### What you have to do
In the entries that follow, the line with "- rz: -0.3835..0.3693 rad" opens the range and the line with "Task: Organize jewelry" closes it; repeat that range exactly, both lines included.

### Supplied material
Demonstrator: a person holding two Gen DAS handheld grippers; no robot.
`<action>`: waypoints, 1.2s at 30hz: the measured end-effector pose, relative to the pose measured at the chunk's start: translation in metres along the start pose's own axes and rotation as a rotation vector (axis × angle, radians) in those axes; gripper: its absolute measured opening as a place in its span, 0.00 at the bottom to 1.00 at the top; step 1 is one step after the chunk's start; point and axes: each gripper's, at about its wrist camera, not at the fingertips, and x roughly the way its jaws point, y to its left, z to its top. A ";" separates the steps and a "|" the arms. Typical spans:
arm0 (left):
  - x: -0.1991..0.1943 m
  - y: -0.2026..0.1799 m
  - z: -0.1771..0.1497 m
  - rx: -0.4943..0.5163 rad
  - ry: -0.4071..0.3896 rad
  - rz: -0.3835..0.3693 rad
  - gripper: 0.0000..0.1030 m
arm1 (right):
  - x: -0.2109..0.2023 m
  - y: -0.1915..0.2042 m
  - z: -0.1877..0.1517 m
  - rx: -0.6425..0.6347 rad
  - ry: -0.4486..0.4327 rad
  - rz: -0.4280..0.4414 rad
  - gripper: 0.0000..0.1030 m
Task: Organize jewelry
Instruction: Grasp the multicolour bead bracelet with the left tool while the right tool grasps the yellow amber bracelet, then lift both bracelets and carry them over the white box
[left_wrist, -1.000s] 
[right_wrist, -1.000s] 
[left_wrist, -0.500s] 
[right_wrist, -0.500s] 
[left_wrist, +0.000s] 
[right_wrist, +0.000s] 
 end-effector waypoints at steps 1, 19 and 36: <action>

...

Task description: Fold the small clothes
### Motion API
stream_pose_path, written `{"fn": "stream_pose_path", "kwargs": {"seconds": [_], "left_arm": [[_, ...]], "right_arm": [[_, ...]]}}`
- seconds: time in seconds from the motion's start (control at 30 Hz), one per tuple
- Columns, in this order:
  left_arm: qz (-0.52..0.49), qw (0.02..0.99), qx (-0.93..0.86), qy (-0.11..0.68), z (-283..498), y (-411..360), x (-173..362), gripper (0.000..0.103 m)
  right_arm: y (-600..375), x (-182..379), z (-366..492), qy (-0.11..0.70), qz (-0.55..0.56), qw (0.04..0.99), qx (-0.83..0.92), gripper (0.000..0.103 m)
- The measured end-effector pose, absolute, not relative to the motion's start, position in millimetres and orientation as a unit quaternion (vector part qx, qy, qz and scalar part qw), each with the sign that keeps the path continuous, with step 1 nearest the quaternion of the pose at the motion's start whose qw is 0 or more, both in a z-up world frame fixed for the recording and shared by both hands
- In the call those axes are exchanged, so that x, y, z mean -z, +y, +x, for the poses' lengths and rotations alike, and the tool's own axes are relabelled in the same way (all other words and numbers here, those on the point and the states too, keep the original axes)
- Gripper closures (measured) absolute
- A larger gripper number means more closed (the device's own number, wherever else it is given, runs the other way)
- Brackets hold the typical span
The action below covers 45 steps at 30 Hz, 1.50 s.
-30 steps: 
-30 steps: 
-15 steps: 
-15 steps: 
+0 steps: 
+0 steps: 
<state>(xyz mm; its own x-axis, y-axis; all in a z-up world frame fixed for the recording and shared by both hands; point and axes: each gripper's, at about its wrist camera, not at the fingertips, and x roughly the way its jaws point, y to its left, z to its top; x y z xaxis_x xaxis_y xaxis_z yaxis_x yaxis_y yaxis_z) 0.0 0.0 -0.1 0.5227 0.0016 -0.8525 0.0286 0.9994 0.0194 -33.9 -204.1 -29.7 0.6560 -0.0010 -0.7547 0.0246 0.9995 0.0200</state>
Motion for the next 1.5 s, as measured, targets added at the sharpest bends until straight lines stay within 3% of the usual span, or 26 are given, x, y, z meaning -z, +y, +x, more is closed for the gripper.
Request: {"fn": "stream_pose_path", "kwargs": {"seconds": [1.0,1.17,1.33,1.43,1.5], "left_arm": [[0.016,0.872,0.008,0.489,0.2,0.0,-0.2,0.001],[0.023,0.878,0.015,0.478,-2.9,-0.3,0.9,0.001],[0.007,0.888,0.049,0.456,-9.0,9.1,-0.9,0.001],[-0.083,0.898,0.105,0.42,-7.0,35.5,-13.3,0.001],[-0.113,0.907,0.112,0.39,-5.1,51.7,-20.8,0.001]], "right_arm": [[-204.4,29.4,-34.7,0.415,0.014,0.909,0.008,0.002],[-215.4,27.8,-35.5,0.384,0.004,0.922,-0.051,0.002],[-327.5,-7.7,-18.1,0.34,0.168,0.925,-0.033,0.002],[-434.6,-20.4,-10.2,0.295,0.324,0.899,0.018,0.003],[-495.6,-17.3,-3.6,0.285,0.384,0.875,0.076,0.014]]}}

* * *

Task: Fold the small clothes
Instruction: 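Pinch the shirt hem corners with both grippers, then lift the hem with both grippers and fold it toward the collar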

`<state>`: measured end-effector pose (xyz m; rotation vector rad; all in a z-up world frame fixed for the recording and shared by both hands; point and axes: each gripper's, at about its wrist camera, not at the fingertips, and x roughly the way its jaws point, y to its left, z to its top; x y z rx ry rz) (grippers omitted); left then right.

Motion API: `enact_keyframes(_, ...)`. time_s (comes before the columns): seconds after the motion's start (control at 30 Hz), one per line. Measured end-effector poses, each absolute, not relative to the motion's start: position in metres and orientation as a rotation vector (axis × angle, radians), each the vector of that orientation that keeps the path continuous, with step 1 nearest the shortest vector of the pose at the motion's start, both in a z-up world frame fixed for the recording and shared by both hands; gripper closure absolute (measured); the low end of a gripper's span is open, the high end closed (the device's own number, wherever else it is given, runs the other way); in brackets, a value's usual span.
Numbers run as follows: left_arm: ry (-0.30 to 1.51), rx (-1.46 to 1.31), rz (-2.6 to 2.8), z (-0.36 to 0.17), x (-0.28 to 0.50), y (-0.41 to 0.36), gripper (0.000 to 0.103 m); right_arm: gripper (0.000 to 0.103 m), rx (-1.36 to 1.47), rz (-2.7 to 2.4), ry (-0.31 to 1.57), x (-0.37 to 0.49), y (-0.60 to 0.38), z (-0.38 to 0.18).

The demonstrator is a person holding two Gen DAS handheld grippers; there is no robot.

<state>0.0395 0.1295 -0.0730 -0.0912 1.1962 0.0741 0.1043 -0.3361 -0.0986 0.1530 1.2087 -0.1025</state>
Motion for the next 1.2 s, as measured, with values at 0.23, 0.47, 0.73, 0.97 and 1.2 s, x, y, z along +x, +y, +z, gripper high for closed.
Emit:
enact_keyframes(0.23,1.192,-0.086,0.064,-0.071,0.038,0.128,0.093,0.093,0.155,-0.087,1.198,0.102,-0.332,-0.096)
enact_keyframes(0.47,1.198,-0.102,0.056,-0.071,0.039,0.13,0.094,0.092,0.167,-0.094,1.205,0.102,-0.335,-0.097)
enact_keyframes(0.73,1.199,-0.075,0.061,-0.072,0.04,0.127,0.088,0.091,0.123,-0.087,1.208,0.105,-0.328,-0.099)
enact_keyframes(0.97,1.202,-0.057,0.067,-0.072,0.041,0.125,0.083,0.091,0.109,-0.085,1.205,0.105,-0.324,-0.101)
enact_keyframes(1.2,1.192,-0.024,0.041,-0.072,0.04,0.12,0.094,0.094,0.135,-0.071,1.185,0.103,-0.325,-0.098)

### Answer area
  - rz: -0.3835..0.3693 rad
  - gripper: 0.0000..0.1030 m
arm1 (right):
  - x: -0.2109..0.2023 m
  - y: -0.1915..0.2042 m
  - z: -0.1877..0.1517 m
  - rx: -0.6425..0.6347 rad
  - ry: -0.4486..0.4327 rad
  - rz: -0.4280..0.4414 rad
  - gripper: 0.0000..0.1030 m
Task: Organize jewelry

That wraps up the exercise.